● ACTIVITY
Pick out each line of the records in which the word "body" appears.

● DATA
★ ★ ★

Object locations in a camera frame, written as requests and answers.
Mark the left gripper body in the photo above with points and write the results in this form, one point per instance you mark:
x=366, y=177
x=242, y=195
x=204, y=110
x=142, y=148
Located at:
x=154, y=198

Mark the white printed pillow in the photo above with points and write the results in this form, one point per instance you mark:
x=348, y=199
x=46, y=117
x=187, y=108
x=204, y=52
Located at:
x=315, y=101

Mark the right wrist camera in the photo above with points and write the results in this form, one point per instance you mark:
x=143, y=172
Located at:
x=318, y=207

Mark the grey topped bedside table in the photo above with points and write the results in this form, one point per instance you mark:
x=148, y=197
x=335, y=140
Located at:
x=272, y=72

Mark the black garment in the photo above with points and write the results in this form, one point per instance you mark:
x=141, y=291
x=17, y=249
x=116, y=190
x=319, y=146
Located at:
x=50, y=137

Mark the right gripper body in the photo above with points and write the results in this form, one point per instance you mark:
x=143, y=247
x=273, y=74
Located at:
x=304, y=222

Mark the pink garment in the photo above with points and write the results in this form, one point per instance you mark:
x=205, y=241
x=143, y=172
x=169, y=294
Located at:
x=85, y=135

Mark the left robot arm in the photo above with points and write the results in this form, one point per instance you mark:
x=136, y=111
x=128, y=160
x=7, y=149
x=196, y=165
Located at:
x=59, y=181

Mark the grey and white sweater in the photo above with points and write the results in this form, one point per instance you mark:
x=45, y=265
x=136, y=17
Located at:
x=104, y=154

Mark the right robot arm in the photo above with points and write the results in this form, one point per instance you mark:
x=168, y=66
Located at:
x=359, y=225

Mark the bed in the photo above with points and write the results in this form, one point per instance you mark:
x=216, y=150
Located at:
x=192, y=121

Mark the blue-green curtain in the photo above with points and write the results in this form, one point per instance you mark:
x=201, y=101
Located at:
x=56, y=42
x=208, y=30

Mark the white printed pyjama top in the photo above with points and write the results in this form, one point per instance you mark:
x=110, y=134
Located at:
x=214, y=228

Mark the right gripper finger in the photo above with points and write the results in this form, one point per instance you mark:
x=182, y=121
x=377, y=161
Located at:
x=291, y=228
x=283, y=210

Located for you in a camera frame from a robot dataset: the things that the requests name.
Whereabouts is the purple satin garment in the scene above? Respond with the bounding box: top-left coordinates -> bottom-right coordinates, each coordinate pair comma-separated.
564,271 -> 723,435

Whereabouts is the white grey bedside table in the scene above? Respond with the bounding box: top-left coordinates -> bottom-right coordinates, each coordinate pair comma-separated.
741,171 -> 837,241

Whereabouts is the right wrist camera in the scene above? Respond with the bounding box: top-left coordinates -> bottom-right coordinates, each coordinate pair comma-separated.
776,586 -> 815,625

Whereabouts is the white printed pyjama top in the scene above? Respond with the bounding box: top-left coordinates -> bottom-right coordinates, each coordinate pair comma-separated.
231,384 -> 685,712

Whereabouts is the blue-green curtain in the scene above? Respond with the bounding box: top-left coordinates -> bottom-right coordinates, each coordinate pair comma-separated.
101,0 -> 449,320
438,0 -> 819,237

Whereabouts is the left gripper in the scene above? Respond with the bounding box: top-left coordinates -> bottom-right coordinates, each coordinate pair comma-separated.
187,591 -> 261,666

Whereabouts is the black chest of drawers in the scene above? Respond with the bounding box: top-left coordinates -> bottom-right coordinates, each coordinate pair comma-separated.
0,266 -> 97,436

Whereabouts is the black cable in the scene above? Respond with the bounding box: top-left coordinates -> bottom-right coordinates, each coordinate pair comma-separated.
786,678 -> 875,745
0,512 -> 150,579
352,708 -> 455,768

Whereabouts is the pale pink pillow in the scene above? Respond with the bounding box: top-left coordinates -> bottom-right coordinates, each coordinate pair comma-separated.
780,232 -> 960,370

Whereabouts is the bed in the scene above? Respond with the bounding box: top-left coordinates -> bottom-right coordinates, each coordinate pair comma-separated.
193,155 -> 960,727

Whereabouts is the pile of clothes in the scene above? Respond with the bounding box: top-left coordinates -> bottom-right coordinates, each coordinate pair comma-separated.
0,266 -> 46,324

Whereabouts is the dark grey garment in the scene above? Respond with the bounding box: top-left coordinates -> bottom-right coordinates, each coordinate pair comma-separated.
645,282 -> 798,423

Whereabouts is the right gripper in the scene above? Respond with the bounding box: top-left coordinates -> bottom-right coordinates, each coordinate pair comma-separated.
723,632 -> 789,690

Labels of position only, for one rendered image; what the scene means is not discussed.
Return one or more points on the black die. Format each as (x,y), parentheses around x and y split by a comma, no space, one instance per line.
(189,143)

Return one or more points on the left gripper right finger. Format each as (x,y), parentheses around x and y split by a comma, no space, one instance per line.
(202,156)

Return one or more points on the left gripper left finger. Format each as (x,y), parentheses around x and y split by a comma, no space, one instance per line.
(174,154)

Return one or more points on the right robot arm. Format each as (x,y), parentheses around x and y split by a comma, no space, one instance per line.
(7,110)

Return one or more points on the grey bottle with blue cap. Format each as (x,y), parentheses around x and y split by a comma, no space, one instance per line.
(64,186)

★ ★ ★

● WRITTEN ANSWER
Mark the left gripper body in the photo above with points and write the results in this form, one point per instance you mark:
Mark the right gripper body in the photo above with points and write the results in this form, one point per instance you mark:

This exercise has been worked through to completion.